Investigation by town administration, with the assistance of MPE Engineering, has indicated the town could provide the services currently provided by EPCOR at approximately the existing fee level. According to administration, agreeing to a large fee increase proposed by EPCOR “does not seem to be in the best interest of town utility users (the town’s practice is to balance utility rates charged to customers with its costs)”.
“We’re looking at the options right now as to what direction we should go, but just at the first glance — you can’t pin me down on that — but it looks like there is a good possibility that the rates for sure are not going to go up. If anything we can keep them stable for a few years,” said DeVlieger.

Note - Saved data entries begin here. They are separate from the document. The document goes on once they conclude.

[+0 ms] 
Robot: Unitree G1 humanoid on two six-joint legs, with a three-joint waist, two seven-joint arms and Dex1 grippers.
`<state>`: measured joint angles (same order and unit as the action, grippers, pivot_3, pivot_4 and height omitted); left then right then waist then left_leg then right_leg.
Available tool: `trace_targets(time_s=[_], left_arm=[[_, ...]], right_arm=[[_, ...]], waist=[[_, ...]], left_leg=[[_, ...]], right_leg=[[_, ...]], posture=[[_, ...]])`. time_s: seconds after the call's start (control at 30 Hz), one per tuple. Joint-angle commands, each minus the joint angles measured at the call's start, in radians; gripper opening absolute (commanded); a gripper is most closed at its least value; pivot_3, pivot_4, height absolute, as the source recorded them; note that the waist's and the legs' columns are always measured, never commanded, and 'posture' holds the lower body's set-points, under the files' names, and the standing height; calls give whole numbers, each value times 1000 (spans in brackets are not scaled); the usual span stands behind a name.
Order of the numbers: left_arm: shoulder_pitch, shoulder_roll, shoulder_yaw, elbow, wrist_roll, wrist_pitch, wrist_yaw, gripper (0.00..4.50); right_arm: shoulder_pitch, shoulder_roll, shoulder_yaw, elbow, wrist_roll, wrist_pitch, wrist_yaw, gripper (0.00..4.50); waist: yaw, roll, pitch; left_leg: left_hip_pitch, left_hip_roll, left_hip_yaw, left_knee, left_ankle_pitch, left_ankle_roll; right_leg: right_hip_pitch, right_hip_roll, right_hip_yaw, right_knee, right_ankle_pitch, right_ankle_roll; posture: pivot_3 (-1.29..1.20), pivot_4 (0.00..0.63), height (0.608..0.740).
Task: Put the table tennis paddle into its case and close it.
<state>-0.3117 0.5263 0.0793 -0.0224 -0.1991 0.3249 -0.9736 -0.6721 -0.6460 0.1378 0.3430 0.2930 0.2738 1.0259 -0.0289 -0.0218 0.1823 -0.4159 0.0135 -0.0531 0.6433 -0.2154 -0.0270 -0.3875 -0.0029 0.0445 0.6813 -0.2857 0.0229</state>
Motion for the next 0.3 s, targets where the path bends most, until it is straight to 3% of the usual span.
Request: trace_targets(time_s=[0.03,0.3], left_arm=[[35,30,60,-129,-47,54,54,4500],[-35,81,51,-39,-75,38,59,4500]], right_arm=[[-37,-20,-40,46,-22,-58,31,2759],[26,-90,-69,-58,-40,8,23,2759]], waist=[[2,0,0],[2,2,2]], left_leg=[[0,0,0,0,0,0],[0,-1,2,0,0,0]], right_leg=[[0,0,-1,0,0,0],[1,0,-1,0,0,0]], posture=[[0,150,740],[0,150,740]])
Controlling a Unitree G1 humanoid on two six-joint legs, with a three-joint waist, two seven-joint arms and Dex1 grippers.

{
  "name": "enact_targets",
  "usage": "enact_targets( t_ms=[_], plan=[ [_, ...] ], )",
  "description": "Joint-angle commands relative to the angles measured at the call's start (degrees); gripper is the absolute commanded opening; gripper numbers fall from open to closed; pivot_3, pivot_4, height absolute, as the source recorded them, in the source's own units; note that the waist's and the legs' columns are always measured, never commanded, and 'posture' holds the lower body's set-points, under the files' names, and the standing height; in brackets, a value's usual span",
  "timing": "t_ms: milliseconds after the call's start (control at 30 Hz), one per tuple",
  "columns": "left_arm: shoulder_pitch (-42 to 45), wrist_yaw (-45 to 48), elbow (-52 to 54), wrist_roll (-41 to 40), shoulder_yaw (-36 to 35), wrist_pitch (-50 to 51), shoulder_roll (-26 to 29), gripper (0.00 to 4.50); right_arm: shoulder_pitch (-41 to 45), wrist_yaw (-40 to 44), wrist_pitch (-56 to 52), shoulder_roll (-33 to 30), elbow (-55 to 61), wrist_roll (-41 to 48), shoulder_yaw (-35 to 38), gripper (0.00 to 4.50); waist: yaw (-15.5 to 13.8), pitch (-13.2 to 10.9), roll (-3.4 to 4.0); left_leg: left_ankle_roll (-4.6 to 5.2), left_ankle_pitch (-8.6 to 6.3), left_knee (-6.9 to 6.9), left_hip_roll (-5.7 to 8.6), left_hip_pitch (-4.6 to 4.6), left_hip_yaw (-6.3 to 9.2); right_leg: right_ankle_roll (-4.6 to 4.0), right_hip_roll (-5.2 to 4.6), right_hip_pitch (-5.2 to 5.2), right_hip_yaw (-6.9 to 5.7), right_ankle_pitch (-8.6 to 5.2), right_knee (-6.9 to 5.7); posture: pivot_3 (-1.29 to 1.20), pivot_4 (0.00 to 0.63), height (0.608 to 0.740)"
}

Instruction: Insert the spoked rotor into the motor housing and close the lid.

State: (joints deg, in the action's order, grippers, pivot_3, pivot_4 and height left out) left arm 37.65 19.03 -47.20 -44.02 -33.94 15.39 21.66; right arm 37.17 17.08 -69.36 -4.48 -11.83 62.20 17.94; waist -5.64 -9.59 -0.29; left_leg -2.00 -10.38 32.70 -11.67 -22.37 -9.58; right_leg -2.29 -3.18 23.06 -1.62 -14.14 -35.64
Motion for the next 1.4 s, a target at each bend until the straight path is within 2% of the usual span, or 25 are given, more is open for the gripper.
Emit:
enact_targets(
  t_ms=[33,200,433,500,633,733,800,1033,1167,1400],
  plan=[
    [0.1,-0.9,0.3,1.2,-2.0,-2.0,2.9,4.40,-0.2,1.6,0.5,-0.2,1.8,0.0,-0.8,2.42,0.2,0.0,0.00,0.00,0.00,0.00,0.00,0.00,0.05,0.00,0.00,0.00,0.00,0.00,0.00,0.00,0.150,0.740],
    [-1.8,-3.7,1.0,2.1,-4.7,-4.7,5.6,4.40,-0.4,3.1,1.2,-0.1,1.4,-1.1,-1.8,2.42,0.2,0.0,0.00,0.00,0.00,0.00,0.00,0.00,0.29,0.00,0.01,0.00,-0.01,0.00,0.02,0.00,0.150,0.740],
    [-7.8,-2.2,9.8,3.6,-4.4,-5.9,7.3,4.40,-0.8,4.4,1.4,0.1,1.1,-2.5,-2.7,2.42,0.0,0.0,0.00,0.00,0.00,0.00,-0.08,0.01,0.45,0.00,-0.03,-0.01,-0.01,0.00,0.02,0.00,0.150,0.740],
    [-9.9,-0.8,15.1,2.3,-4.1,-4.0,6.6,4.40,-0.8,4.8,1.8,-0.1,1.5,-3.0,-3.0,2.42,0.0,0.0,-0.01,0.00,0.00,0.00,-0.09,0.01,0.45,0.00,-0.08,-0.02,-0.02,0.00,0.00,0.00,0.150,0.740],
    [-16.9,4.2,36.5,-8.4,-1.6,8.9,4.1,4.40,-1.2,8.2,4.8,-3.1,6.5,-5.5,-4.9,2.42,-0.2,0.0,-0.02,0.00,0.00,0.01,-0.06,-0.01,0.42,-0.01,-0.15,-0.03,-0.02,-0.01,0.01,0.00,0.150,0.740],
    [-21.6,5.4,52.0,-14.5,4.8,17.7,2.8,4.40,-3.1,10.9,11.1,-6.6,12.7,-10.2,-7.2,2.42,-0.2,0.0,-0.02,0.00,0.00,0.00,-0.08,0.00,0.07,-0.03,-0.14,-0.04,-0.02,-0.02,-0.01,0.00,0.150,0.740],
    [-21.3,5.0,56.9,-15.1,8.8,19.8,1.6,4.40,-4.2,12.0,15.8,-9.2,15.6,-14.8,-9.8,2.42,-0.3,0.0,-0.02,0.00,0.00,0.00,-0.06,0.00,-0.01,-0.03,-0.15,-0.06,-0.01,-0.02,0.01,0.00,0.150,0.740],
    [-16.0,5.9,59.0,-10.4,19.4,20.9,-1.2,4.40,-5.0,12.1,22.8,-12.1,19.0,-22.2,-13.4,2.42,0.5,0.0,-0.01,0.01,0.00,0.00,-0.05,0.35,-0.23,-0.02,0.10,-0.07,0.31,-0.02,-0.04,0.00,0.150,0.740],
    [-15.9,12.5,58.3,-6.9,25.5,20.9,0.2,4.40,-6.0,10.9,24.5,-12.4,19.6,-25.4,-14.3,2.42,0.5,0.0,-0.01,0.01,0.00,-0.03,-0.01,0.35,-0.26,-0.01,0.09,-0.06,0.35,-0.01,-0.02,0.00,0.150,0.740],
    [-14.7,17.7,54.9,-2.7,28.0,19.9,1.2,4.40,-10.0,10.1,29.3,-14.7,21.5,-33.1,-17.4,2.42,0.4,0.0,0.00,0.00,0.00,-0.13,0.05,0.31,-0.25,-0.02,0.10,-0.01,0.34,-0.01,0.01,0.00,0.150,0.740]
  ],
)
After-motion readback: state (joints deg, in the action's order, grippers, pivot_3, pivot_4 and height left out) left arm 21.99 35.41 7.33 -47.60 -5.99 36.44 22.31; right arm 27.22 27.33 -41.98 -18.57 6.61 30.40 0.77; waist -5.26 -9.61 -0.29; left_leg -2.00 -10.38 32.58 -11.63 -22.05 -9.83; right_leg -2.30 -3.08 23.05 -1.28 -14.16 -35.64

Taking over water, sanitary sewer, and storm water utilities would represent a significant change to the town’s organizational structure and employment levels. Administration has obtained preliminary information regarding this requirement, but this information was only available to town council in closed session (in camera) “to protect the town’s negotiating position”. The changes would require significant management time, both for negotiations and for establishment of a new division in the town’s Engineering and Public Works department. Administration also noted the potential establishment of a “more independent utility corporation” could also be explored at a future date.
“I don’t think the residents themselves would see a change,” said DeVlieger. “The water will still flow, the sewer will still go down the drain, and the storm system will still be there, so really people won’t notice any difference. We want to protect our residents from high utility bills, so hopefully we can keep it the same and not up it for a number of years to come. To go down, I wouldn’t want to make that comment yet, because as I said we’re still in the preliminaries stages to look at the different options.”
At the Nov. 9, 2015 regular meeting of council, EPCOR had discussed the terms of its current contract with the town, which covers the town’s water and sanitary sewage systems as well as portions of the town’s storm water system. The contract also includes a debt repayment schedule related to the town’s sanitary sewage treatment (biological nutrient removal) plant, which EPCOR funded. At the time, EPCOR proposed an increase of $1.3 million annually, amounting to a 68 per cent increase to its current fee structure.
“The main thing — that probably everybody’s aware of — is EPCOR came with a proposal to increase out rates, or their fees, by $1.3 million,” said DeVlieger. “First of all, that was very unacceptable to us, we can’t pass that on to our utility rates and that would have increased them substantially. Our utility rates are already high compared to a lot of other communities in southern Alberta. So that was not an option. Secondly, we think that’s not fair that they came with that compared to the existing contract that we have with them.”
No set timeline is in place for the implementation of an alternative to EPCOR’s contract, but DeVlieger stated his belief that time is of the essence.
“We’d like to do it sooner than later. There’s a one year window frame according to the contract, but we’d like to do it sooner than later. I think EPCOR would also like to have it done sooner than later.”
As confirmed by CAO Greg Birch, following the in camera portion of their Aug. 15 regular meeting, town council voted to accept EPCOR’s proposal to negotiate for an orderly and safe termination and transition of the Operations, Maintenance and Capital Works Agreement between the Town of Taber and EPCOR Water Services Inc., dated Feb. 1, 2008, on a reasonable and agreeable timeframe.